9 Avril 2020
Nez : Voici un nez bien complexe comme nous les aimons. Il possède un visage épicé, sur le bois et le vieux cuir et un autre gras, exotique, caramélisé. C'est un mariage qui me fait songer à une marinade alliant le punch et la gourmandise. À l'ouverture la puissance est évidente, mais celle-ci s'efface rapidement, ne laissant plus rien paraître. Pâtes d'orange et de citron, moka, pour finalement bien plus de rondeur qu'attendu.
Bouche : Certes il y a du bois et des épices associées, mais c'est bien la douceur qui se confirme et s'impose. Nous avons une très belle vanille, encore de ce moka, bien qu'un peu moins crémeux. Des fruits exotiques, mangue en tête, du chocolat voir même du cacao pur, créent cette dynamique qui permet aux papilles de rester continuellement en éveil.
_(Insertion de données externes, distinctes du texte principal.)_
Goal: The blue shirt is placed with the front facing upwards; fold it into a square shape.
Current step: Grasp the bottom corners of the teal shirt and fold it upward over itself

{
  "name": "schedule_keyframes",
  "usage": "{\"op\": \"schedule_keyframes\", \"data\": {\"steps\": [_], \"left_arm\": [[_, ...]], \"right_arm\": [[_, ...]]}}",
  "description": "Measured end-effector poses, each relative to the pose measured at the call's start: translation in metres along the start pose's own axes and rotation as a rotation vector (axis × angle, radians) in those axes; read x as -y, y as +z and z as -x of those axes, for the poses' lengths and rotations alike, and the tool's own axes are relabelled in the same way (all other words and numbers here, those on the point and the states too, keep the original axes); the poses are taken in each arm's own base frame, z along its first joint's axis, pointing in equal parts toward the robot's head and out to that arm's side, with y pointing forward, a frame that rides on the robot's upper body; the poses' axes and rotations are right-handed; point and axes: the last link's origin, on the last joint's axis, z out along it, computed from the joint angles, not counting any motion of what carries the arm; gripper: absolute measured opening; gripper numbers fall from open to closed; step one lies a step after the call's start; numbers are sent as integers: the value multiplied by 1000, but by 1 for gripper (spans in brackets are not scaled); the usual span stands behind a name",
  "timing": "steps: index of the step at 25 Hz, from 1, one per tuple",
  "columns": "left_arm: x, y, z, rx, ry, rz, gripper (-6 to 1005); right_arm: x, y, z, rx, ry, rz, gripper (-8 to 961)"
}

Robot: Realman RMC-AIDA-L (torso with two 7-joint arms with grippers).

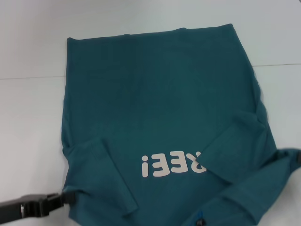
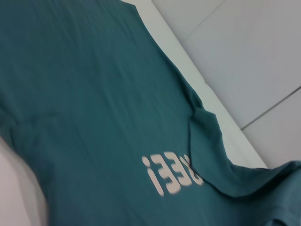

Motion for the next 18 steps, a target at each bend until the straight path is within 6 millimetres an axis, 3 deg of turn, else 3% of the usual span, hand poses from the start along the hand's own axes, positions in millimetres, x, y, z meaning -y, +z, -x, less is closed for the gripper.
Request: {"op": "schedule_keyframes", "data": {"steps": [10, 18], "left_arm": [[12, 5, -34, -63, 30, -14, 0], [20, 20, -65, -107, 68, -80, 0]], "right_arm": [[2, 22, 45, 62, -72, -53, 46], [7, 28, 65, 191, -72, -81, 46]]}}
Elle ne versera jamais ni d'un côté, ni de l'autre, de la gourmandise, mais aussi une certaine rigueur. L'alcool est absolument imperceptible pour qui est habitué à ce genre de breuvage.
Finale : Celle-ci va s'assécher légèrement, tout en laissant une trace d'agrumes confites. Du poivre et un aspect sucre d'orge très subtil. Puis arrive du bois de santal, de la cannelle pour une finale juste un rien plus austère. Un très beau produit, qui devrait faire également le bonheur des amoureux de whisky, puisque je lui trouve pas mal de correspondance avec la palette de quelques distilleries écossaises, tant sur le bois et les épices que sur le fruité, moka etc... Belle découverte pour moi.
Depaz
La distillerie Depaz est peut-être de celles qui existe aujourd’hui encore, celle qui a connu l’histoire la plus belle, mais aussi la plus dramatique.
Elle entrera en activité en 1651 et son premier propriétaire n’est autre que le descendant directe de Pierre Belain d’Esnambuc, premier français à diriger la colonie en 1635.
Elle changera de propriétaires à plusieurs reprises, avant d’appartenir en 1810 à la famille Pécoul, qui possède déjà deux habitation situées à Basse-Pointe.
Suite au choc que créera la production de sucre de betterave dans l’économie de l’île, les producteurs décideront d’effectuer la transition sur le rhum habitant, issu du pur jus de la canne, ce en 1883.
C’est à cette époque que la famille Depazentre dans l’histoire de la distillerie.
Le 08 mai 1902, une tragédie touche Saint-Pierre et ses environs, le volcan de la Montagne Pelée entre en éruption, ce qui causera la perte de dizaines de milliers de gens.
Les familles Pécoul et Depaz sont anéanties, enfin presque.
Victor Depaz a alors 16 ans et est durant ces événements étudiant à Bordeaux, ce qui lui sauvera la vie, mais le privera à tout jamais de ses proches.
Il terminera ses études et projettera de s’installer au Canada.
Toutefois le navire qui le transporte pour ce long voyage, fera contre toute attente une escale en Martinique.
Comme un signe du destin, il finira par s’y installer, avec le souhait de devenir lui aussi distillateur.
Il fera son apprentissage chez ses voisins producteurs, jusqu’en 1914 où il deviendra administrateur de l’habitation de Basse-Pointe.
À la fin de la première guerre, il entrera par le mariage dans la famille Hayot. Il choisira d’affronter une nouvelle fois le destin en rachetant les plus de 500 hectares de terre où était implantée la distillerie originelle, il sera le seul à le faire.
Les premiers 100 hectares seront plantés rapidement la production démarrera et fort heureusement la reconnaissance arrivera très rapidement.
Il sera l’un des premiers à effectuer le vieillissement de son rhum, ce qui n’était pas commun pour l’époque.
Participera aux fondations du syndicat des producteurs prônant l’établissement d’une appellation particulière.
Ses fils se succéderont ensuite à la tête de la distillerie de 1948 à 1989, où elle sera cédée au groupe La Martiniquaise, via Bardinet.
La famille conservera encore une partie des terres, mais lorsque André Depaz disparait, elles seront également vendues au groupe.
L’outil sera modernisé, passera à une production bien supérieure. La récolte est aujourd’hui mécanique, les cuves au nombre de 16 d’un volume de 28.000 litres.
Le vesou titre 9% après 24 heures de fermentation et est distillé sur une colonne en acier de 19 plateaux d’épuisement et 10 de concentration en cuivre, produisant un rhum à 70%.